Esta antítesis será superada por la síntesis dialéctica en la que capital y trabajo volverán a reunirse, pero no en el ámbito familiar sino en el colectivista.
Esta teoría estrictamente económica de Marx tiene numerosos fallos teóricos, que la posterior evolución ha puesto de manifiesto: los mismos marxistas no la defienden hoy más que como teoría regulativa, “dadas determinadas condiciones teóricas”, y en su valor para la acción. Ante todo, contra la opinión de Marx, el valor de cada producto no puede determinarse sólo por la cantidad de trabajo, supuesta su utilidad, sino por multitud de factores, algunos de raíz espiritual y difícilmente precisable, como el gusto o la moda. En segundo lugar, la ley de bronce o de reducción al mínimo de los salarios que Marx hereda, como racionalista, de la economía política clásica, especialmente de Ricardo, se ha visto desmentida por la realidad. Como es sabido, la gran expansión industrial posterior a Marx, principalmente la norteamericana, se ha basado en salarios relativamente altos, que reviertene en poder adquisitivo y abren nuevos mercados. En fin, el principio de concentración y expropiación automáticas tampoco se ha revelado como una verdadera ley. La socialización de empresas se ha operado más bien por un hecho revolucionario o por una ocupación militar que por una evolución normal, dado que en los países capitalistas es todavía muy vacilante y discutible, aun habiéndose operado la formación de los grandes trusts o superempresas.
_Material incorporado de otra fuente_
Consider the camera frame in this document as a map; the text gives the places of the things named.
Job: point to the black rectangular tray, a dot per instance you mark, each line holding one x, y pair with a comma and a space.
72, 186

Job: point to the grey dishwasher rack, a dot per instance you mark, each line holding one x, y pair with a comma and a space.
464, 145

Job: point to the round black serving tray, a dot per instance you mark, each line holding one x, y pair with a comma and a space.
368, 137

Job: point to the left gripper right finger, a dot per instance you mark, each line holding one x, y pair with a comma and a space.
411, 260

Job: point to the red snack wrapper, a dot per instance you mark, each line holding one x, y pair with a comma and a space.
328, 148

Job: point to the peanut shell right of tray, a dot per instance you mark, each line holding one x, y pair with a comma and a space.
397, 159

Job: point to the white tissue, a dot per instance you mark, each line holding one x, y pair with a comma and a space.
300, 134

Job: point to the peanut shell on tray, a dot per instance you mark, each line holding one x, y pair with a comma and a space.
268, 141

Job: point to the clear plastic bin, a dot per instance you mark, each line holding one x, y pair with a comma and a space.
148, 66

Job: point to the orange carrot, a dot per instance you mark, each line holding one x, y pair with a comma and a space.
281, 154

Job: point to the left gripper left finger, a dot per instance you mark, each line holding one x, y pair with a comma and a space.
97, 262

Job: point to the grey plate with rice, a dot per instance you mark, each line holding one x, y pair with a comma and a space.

Pero esta teoría económica de Marx se incluye, como indicamos, en otra más amplia y vigente, que es el materialismo histórico. Este -la llamada interpretación materialista de la Historia- constituye la sociología y la filosofía de la Historia marxistas. La diferencia fundamental que separa la teoría económica marxista de los otros socialismos (Fourier, Proudhon...) es que éstos tratan de establecer un deber ser en las relaciones laborales: deploran o condenan lo que en ese orden existe, y propugnan un sistema de reforma social. Marx, en cambio, pretende descubrir lo que es, y, como consecuencia, lo que necesariamente advendrá y las leyes científicas que rigen el proceso. Este supuesto descubrimiento del secreto de la Historia y de su futuro desenlace es lo que expresa el materialismo histórico: los medios y las relaciones de trabajo forman la estructura real de la sociedad y sobre ella se edifica lo demás -ideas, sistemas, creencias-, que constituyen la superestructura y evolucionan con aquella. “El molino a brazo engendra la sociedad del señor feudal; el molino a vapor, la sociedad capitalista o industrial.” En el prólogo a su Crítica de la Economía Política expresa esta tesis en términos más concisos y, a la vez, más moderados: “El modo de producción de la vida material determina, en general, el proceso social, político e intelectual de la vida. No es la conciencia del hombre lo que determina su manera de ser, sino que es su manera de ser social lo que determina su conciencia.” . Esta tesis tuvo en su tiempo una acogida y una difusión que rebasaron los límites del marxismo. El ideal racionalista de alcanzar una explicación científica, racional, de la realidad en todos sus sectores vio en esta teoría la posibilidad, sumamente deseable, de reducir el complejo e incierto mundo de la historia cultural humana al concreto sector de la economía, susceptible de ser expresado en leyes sencillas y comprobables. La dialéctica de la Historia, con su férreo eslabonamiento en tesis, antí- tesis y síntesis, quedaría así revelado por la economía, y con ella el secreto para prever y dominar el futuro de la humanidad.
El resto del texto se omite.